Local Systems and Service Delivery
MCSP applies a health systems lens to work with national, regional, district and facility managers — as well as frontline health workers — to strengthen essential health system functions, and to continuously improve utilization and quality of maternal and newborn care across the system and life cycle continuums of care. We work with regional and district counterparts to strengthen:
- Management, supervision and capacity-building for health workers;
- Quality, safety and person-centeredness of routine and complications maternal health care;
- Actionable information systems in which priority health care indicators are tracked and used by distinct actors across the system;
- Management of essential commodities such as magnesium sulfate for management of pre-eclampsia;
- Improvements in respectful maternity care and reductions in mistreatment in childbirth; and
- Referral protocols and processes for women and newborns who develop complications that cannot be managed at primary level.
We seek innovative approaches to strengthen referral systems, with linkages to community and civil society organization and, where appropriate, eHealth applications.
The Program works with government counterparts and partners to support facility health worker teams and community health workers to identify and overcome local obstacles to provision of evidence-based respectful care and to regularly calculate and analyze quality of care process and health outcome measures to assess their progress. In collaboration with country government counterparts, we promote regular shared learning across sites to increase health worker engagement, instill confidence of managers and health workers, and to accelerate progress through shared learning about “what works” in a specific context.
We work with country counterparts to prioritize and promote core packages of evidence-based antenatal care, childbirth and postnatal care high-impact “clinical intervention bundles,” and a small number of associated quality of care process and outcome measures. These packages include action-oriented tools and strategies to improve integrated routine best practices needed by every mother and newborn and to improve prevention, early detection, and management of maternal and newborn complications including:
- Postpartum hemorrhage (PPH);
- Pre-eclampsia / eclampsia (PE/E) and hypertensive disorders of pregnancy;
- Maternal/newborn infection;
- Obstructed labor;
- Birth asphyxia; and
- Preterm birth.
For example, MCSP is developing job aids, checklists and other implementation materials to assist providers to adhere to new World Health Organization guidelines into their routine and complication care practices. The Program promotes improved prevention and case management of PPH and PE/E in line with guidelines in the updated WHO Managing Complications in Pregnancy and Childbirth manual.

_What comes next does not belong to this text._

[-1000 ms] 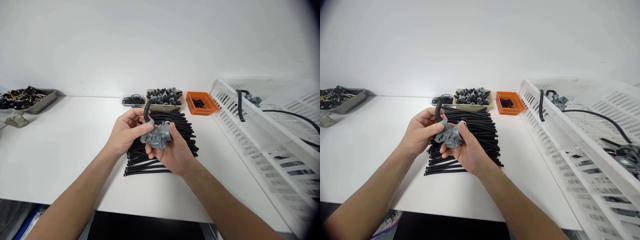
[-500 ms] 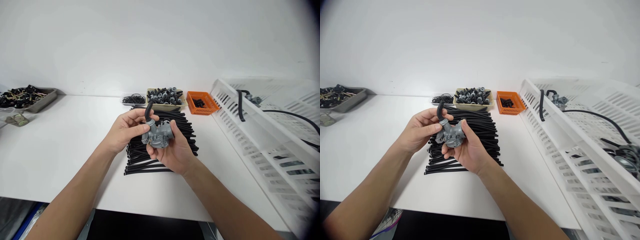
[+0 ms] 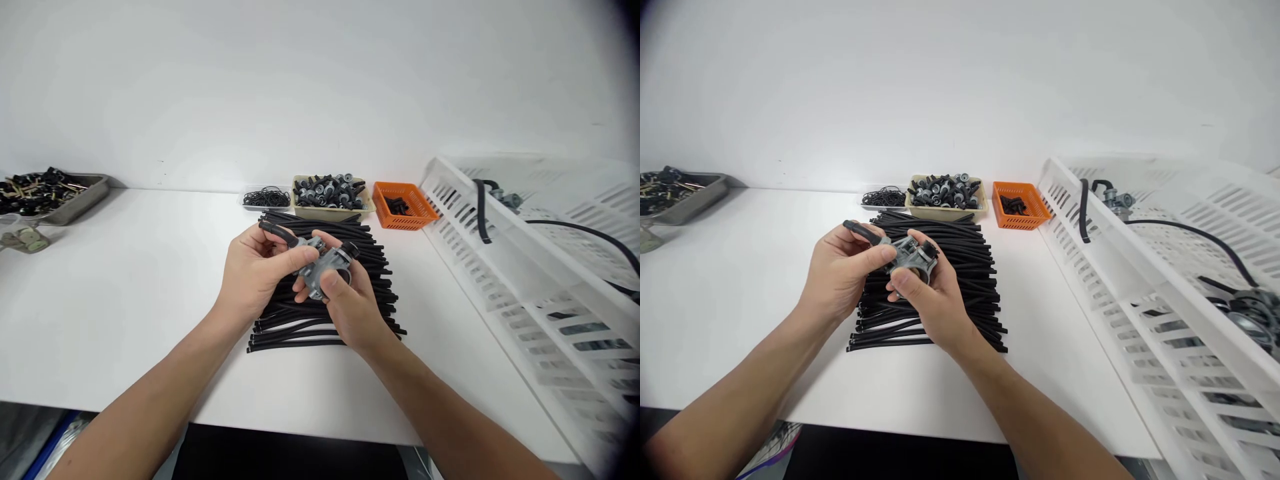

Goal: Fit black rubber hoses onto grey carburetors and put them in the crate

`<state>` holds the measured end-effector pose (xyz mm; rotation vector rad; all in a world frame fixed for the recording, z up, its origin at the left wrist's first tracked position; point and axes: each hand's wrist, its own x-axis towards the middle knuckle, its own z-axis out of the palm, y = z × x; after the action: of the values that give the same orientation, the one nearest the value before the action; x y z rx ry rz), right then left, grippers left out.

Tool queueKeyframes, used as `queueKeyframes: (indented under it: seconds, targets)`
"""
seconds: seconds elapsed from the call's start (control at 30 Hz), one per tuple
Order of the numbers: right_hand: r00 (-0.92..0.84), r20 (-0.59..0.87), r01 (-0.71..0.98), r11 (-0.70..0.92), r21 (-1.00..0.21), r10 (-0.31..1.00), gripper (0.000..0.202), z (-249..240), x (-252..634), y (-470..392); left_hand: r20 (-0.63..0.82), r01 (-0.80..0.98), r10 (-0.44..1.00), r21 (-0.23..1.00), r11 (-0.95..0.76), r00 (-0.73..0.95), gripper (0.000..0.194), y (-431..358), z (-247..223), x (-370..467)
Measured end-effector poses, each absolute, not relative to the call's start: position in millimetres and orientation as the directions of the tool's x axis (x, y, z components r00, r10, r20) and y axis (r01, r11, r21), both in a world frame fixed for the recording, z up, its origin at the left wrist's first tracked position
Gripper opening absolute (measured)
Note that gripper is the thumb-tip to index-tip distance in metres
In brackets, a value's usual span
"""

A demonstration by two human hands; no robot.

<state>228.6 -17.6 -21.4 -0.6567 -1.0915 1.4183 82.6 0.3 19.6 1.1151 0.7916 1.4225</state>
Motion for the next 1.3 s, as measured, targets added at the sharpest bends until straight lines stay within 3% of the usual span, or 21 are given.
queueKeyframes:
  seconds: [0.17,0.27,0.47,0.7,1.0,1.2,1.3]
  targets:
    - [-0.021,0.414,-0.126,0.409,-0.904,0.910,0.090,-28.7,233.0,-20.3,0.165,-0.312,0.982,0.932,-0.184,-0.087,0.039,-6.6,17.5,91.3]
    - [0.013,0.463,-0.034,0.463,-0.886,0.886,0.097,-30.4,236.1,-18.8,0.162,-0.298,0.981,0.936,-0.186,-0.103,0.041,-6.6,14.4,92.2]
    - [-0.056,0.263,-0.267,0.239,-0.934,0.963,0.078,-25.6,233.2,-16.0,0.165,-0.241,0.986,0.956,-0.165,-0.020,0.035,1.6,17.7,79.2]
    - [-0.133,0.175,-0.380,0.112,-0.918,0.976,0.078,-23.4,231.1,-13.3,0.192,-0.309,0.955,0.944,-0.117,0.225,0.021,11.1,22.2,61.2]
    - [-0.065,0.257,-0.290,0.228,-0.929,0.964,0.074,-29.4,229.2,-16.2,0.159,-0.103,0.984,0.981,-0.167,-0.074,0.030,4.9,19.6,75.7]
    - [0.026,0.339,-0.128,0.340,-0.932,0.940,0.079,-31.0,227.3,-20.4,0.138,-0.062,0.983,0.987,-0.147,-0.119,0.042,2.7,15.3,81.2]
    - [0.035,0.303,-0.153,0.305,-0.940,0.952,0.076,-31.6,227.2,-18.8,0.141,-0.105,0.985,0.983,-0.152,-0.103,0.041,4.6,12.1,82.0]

We assist country counterparts to promote client-centered respectful maternity care and reduction of mistreatment in childbirth, working through local participatory processes that adapt evidence to the local context. MCSP promotes interventions that improve women’s and families’ engagement in and experience of care and strengthen support to health workers.

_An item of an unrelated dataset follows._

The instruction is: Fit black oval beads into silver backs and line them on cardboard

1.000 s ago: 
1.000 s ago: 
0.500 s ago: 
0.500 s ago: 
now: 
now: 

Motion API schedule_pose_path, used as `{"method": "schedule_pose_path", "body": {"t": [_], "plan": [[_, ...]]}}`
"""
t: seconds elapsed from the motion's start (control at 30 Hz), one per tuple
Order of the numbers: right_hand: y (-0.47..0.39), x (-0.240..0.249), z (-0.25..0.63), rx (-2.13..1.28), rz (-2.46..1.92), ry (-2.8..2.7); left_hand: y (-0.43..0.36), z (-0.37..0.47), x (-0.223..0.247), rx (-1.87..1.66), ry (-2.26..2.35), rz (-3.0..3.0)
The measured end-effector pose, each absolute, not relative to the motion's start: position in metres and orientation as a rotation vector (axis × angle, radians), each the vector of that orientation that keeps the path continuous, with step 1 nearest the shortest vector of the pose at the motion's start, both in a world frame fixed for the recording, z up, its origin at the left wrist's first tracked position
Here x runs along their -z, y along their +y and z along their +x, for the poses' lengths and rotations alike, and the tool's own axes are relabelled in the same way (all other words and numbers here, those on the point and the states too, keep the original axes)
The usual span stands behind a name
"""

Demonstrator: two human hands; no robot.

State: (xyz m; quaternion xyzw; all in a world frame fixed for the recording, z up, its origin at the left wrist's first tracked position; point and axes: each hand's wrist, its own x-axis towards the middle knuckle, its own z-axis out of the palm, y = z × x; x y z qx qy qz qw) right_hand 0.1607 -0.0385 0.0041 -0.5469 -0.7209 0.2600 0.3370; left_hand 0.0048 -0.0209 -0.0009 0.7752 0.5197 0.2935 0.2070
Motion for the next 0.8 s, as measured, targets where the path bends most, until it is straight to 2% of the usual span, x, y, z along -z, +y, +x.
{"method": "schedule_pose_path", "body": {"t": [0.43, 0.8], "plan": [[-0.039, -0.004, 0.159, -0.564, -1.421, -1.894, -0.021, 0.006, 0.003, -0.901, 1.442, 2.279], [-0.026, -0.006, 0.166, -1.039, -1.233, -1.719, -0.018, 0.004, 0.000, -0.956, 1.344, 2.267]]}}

In addition to our work to strengthen the prevention and management of direct causes of maternal mortality, we also prioritize the prevention and management of indirect causes of maternal mortality including integration of nutrition, newborn, family planning, immunization and infection disease into prevention and treatment in antenatal care, childbirth and postnatal care. Because infections often cause serious intrapartum and postpartum complications for both mothers and babies, we focus attention on the prevention and prompt management of common infections, including bacterial infections, HIV, tuberculosis, malaria, and sexually transmitted infections.